Malheureusement, nous attendrons encore longtemps les conclusions des enquêteurs allemands, et le journalisme citoyen devra donc combler cette lacune. Le mandat d’arrêt contre un ressortissant ukrainien nommé Volodymyr Z., qui aurait placé les explosifs sur les pipelines avec d’autres suspects en plongeant depuis le voilier «Andromeda», relève de plus en plus de la diversion, cette histoire du voilier étant plutôt improbable du point de vue de nombreux experts.

L’article de Freddie Ponton n’est que le premier d’une série. Selon l’auteur, la deuxième partie devrait être publiée vers juin 2025. Nous sommes impatients d’en savoir plus. Dans une interview accordée à Patrick Henningsen sur X au sujet de ses découvertes, l’auteur a déjà précisé qu’il expliquerait, entre autres, pourquoi il y a eu un écart de 17 heures entre les différentes explosions, l’un des nombreux mystères encore non résolus liés à la plus grave attaque terroriste (heureusement sans victimes humaines) de l’histoire de la République fédérale d’Allemagne.

Dans son article, il déclare en outre :

«L’idée qu’une opération secrète impliquant une unité de déminage expéditionnaire [Note du MG : ExMCM signifie Expeditionary Mine Countermeasures. Ce terme est utilisé dans la sphère militaire et maritime pour désigner des unités spécialisées dans la détection, le déminage ou la neutralisation de mines sous-marines] ait été menée avec le soutien d’un groupe aéroporté amphibie et d’un ou plusieurs sous-marins (ou mini-sous-marins) lors d’exercices navals de l’OTAN peut sembler improbable à première vue. Cependant, notre enquête sur le sabotage du Nord Stream fournit désormais des preuves irréfutables de l’existence d’opérations militaires de déminage des fonds marins et de destructions sous-marines. Ces activités ont été menées lors d’exercices navals dirigés par des États membres de l’OTAN, s’alignant ainsi parfaitement sur les principes de la guerre maritime non conventionnelle.

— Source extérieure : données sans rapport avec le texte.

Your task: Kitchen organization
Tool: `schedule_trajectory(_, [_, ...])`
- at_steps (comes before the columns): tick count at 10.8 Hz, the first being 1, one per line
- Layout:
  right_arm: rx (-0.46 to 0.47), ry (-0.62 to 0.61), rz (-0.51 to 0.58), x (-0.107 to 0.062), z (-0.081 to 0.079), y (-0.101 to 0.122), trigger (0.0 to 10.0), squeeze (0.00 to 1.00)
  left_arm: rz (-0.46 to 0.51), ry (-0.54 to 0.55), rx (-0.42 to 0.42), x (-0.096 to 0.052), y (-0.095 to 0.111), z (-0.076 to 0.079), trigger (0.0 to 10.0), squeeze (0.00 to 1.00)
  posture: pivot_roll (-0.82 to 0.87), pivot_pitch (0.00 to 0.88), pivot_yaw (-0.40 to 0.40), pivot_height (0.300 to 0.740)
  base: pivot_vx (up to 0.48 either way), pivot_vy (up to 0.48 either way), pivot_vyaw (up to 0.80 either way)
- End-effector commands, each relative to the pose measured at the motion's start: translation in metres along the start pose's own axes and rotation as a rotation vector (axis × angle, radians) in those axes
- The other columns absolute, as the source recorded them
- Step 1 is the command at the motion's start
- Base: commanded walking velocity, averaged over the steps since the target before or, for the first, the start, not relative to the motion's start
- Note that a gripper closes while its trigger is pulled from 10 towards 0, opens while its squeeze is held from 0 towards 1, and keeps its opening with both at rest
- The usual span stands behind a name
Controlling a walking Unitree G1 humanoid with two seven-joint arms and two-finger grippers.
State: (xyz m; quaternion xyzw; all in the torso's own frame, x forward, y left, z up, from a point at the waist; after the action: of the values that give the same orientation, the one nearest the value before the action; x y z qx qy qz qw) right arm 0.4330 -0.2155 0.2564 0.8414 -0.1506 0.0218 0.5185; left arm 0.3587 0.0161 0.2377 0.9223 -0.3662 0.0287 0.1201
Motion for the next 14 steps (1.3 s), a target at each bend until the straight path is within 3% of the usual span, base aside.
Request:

«Il est de notoriété publique que la marine américaine mène des opérations secrètes, non reconnues et non programmées lors des exercices maritimes de l’OTAN de lutte contre les mines (MCM) et de neutralisation des explosifs et munitions (EOD) en Europe. Cette affirmation est étayée par des informations accessibles au public, et également corroborée par des conversations officieuses de notre équipe chargée de l’enquête avec des officiers de l’OTAN, en activité ou à la retraite, et des commandants de l’EOD».

Je vous recommande vivement la lecture de l’article complet et extrêmement détaillé de Freddie Ponton. Il contient de nombreuses informations sur les évolutions du secteur militaire malheureusement rarement soumises à un examen critique par les médias, comme l’intégration particulièrement étendue de l’armée allemande aux structures de l’OTAN. On y trouve également des informations très intéressantes sur les moyens et méthodes utilisés dans le cadre d’opérations massives de nettoyage des fonds marins, menées en secret après les attentats.

Cependant, j’ai du mal à imaginer l’implication d’unités de la marine allemande dans l’explosion de Nord Stream, ou tout du moins leur complicité, mais attendons de voir comment les choses évoluent. Quoi qu’il en soit, sous la surface, bien des choses restent à découvrir.